Agua en cesto, y amor de niño y viento de culo, todo es uno.
Lagrimas con pan, pronto se secarán.
Calabaza, calabaza, cada uno para su casa.
Llagas hay que no curan, y toda la vida duran.
Hacer una tempestad en un vaso de agua.
Dulce y vino, borracho fino.
Hay de todo en la viña del Señor.
El año bueno, el grano es hecho; el año malo, la paja es grano.

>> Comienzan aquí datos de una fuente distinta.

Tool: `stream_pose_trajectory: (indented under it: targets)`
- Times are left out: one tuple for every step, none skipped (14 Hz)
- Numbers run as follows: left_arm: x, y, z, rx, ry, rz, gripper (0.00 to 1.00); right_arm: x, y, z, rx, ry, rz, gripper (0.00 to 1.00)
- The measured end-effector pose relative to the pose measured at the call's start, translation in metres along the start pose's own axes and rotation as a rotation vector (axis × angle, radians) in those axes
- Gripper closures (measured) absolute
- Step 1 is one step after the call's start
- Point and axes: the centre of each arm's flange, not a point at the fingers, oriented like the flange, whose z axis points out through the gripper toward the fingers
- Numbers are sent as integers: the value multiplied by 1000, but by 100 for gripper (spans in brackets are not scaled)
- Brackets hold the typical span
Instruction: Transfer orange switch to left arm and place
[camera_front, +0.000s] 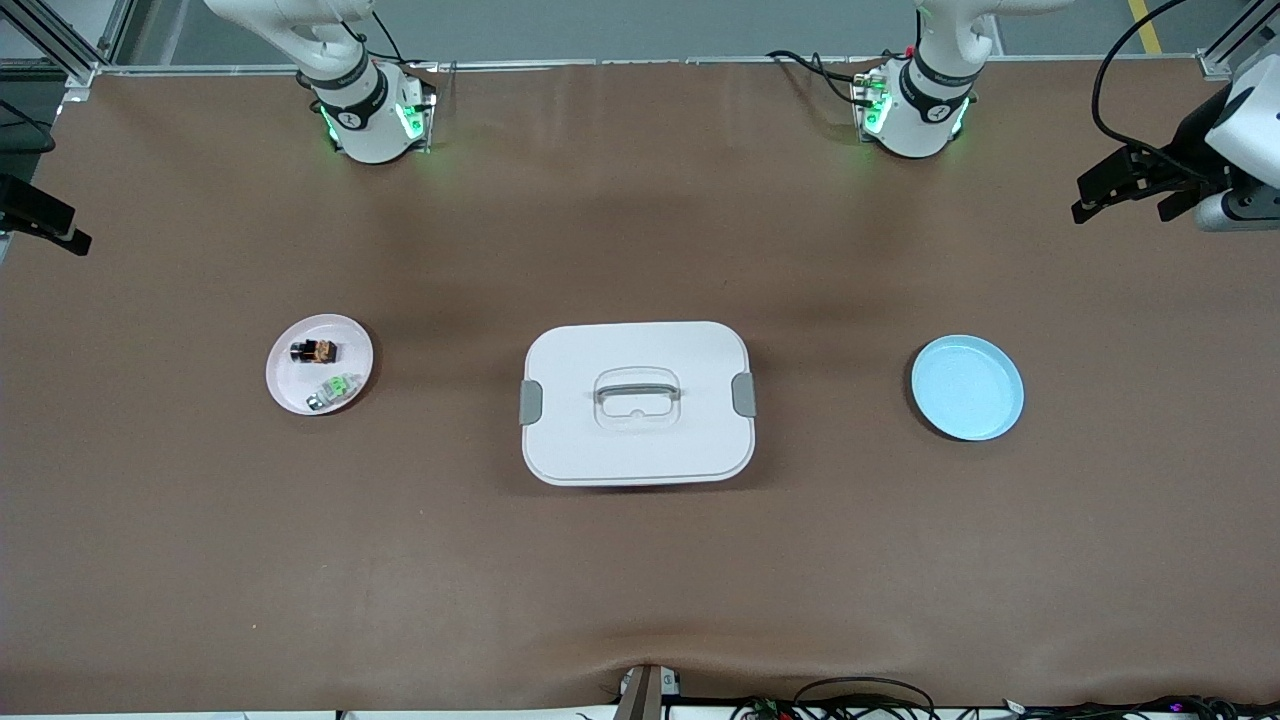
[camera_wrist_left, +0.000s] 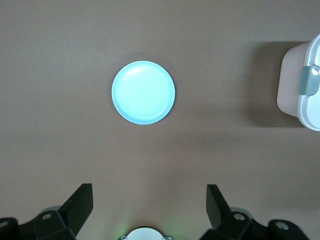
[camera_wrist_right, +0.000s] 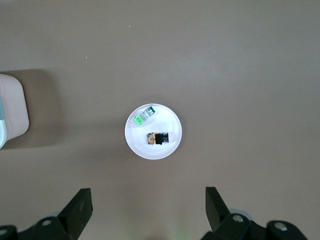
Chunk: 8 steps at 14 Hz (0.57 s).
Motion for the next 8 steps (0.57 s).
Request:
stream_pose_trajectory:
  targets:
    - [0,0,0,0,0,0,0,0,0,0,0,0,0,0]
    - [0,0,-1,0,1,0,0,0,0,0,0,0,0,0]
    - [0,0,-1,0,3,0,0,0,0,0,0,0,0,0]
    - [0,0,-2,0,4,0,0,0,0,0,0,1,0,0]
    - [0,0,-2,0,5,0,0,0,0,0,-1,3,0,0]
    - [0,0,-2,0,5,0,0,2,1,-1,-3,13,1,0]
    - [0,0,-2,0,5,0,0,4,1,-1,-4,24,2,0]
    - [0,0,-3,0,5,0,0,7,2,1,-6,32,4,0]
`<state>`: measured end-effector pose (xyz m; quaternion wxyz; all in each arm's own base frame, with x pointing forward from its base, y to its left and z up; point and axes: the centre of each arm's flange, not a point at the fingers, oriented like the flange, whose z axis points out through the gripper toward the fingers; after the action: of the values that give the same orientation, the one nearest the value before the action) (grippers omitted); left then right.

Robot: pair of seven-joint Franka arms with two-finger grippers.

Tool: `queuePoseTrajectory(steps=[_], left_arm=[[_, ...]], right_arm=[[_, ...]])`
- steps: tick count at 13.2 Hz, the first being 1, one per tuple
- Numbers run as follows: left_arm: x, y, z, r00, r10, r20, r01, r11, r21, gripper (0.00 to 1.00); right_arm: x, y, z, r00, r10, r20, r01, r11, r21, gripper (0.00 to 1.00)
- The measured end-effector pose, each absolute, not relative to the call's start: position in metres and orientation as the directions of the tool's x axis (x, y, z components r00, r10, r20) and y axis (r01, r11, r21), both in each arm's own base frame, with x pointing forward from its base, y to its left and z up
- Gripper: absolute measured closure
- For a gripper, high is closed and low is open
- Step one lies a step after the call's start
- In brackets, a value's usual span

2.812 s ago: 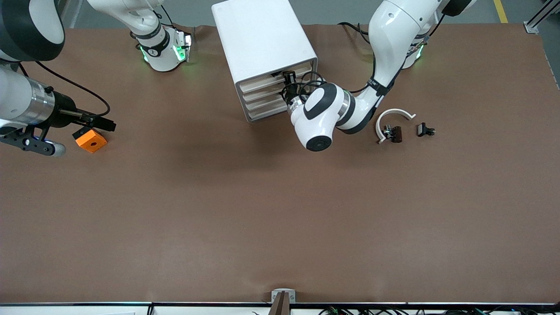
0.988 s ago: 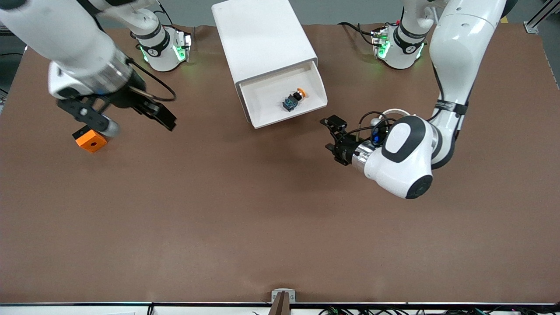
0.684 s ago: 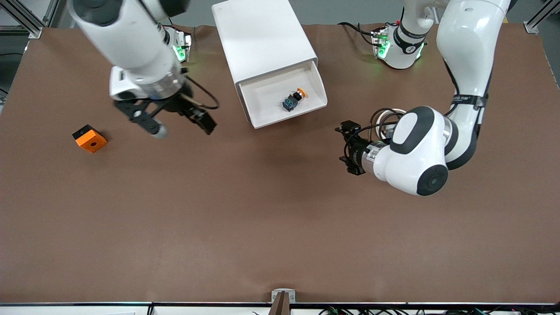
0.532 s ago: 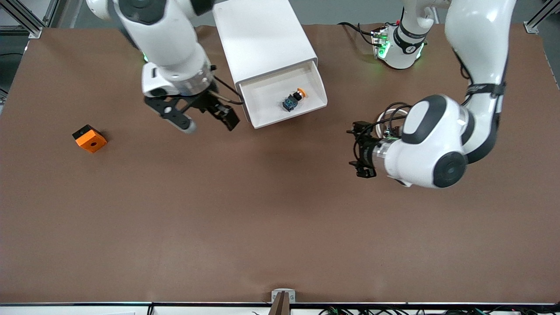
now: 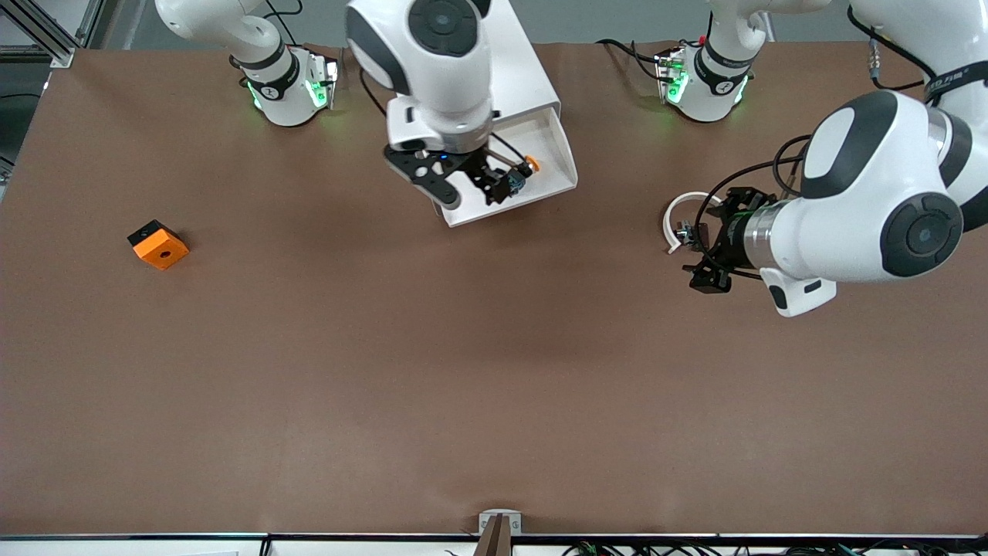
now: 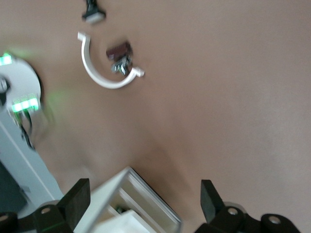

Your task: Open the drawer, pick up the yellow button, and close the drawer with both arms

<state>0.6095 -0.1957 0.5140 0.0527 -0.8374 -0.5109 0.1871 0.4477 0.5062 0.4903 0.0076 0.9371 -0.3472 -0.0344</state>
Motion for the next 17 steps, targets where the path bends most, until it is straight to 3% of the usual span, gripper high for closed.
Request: queuePoseTrajectory(steps=[3,7,17], left_arm=[[0.594,-0.189,0.532,0.595,0.759,-0.264,0.726,-0.649,-0.228,0.00],[0.578,-0.179,0.538,0.762,0.596,-0.254,0.565,-0.803,-0.189,0.00],[0.547,-0.153,0.526,0.929,0.326,-0.174,0.320,-0.945,-0.062,0.00]], right_arm=[[0.427,0.540,0.466,0.755,-0.655,-0.022,-0.655,-0.756,0.026,0.00],[0.418,0.548,0.462,0.743,-0.669,-0.006,-0.669,-0.743,0.025,0.00],[0.410,0.548,0.417,0.754,-0.657,-0.004,-0.656,-0.753,0.047,0.00]])
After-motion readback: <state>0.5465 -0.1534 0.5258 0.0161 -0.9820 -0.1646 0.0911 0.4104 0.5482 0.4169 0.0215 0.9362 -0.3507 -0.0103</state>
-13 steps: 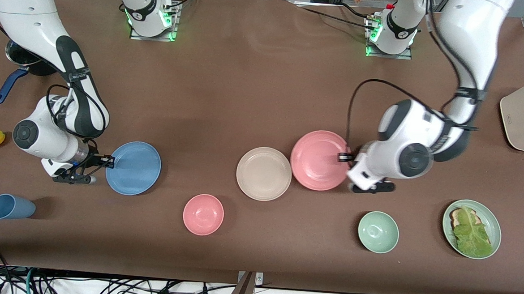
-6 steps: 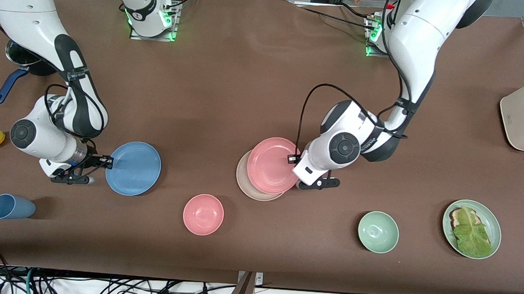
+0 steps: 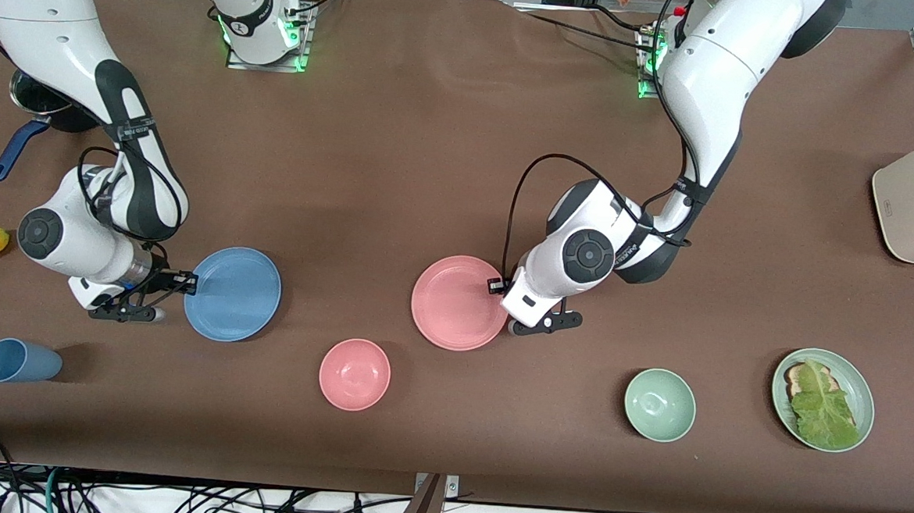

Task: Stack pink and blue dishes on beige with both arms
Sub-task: 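Release the pink plate with the left gripper while the right gripper carries the blue plate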

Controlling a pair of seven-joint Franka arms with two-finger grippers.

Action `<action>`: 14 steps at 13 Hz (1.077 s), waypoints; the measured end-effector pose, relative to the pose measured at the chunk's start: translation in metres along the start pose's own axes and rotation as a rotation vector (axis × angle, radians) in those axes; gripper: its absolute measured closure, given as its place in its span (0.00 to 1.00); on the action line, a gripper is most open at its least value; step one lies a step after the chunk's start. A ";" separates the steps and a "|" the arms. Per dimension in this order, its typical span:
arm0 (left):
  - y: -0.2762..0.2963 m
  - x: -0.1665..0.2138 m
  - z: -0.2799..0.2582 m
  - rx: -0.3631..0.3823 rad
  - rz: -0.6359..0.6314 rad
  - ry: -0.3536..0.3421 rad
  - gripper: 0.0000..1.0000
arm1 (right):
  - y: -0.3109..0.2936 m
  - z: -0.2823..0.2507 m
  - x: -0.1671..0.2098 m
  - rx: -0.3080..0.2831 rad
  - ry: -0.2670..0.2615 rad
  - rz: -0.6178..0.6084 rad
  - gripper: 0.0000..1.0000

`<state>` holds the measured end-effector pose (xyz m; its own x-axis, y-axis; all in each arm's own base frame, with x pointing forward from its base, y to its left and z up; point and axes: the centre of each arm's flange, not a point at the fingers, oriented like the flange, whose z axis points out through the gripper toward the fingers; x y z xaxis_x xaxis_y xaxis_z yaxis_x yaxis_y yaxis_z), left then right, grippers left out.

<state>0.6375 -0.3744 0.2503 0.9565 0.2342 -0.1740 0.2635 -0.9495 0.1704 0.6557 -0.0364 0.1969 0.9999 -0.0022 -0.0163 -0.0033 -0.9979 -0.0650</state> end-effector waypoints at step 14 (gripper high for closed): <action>-0.190 0.111 -0.106 0.152 -0.183 0.006 0.00 | -0.076 -0.165 0.036 0.039 -0.166 0.008 0.95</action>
<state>0.7067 -0.1460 0.3013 0.8955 0.4059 -0.1826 0.4108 -0.9116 -0.0119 0.6950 0.0289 0.3659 0.9834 0.0034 -0.1814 -0.0155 -0.9946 -0.1027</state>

Después del palo dado ni Dios lo quita.
A la mujer y a la mula, vara dura.
Quien siembra si llueve, el día pierde.
Madre hay una sola.
De ensalada, dos bocados y dejada.
Por los Santos, siembra trigo y siembra cardo.
La gotera cava la piedra.
No es oro todo lo que reluce.
Del agua mansa líbreme Dios que de la brava me libro yo.
La soga quiebra por lo más delgado.
Agua de fuente, sana y transparente; agua de laguna, enfermiza y turbia.
A tal señor, tal honor.
El dar y el tener, seso ha de menester.
El día de San Bernabé dijo el sol: aquí estaré.
Ni santo sin estampa, ni juego sin trampa.
Noche toledana. (Irse de farra).
Miel sobre hojuelas. (para indicar que algo es muy bueno)
El rico come "sudao", y el pobre sudando.
A caballo ajeno, espuelas propias.
Buen compañero, solo Dios del cielo.
No te fíes de la fortuna, mira que es como la luna.
Al buen amigo, con tu pan y con tu vino; y al malo, con tu can y tu palo.
Como el espigar es el allegar.
Al cielo nadie va con ojos secos.
A buen árbol te arrimas, buena sombra te cobija.
Mal es acabarse el bien.
Otoñada de San Mateo, puerca vendimia y gordos borregos.
Arcaduz de noria, el que lleno viene, vacio torna.
Lo poco es poco, pero nada es menos.
Perdona al ofensor y saldrás vencedor.
La reflexión consigue tantas victorias como la precipitación consigue derrotas.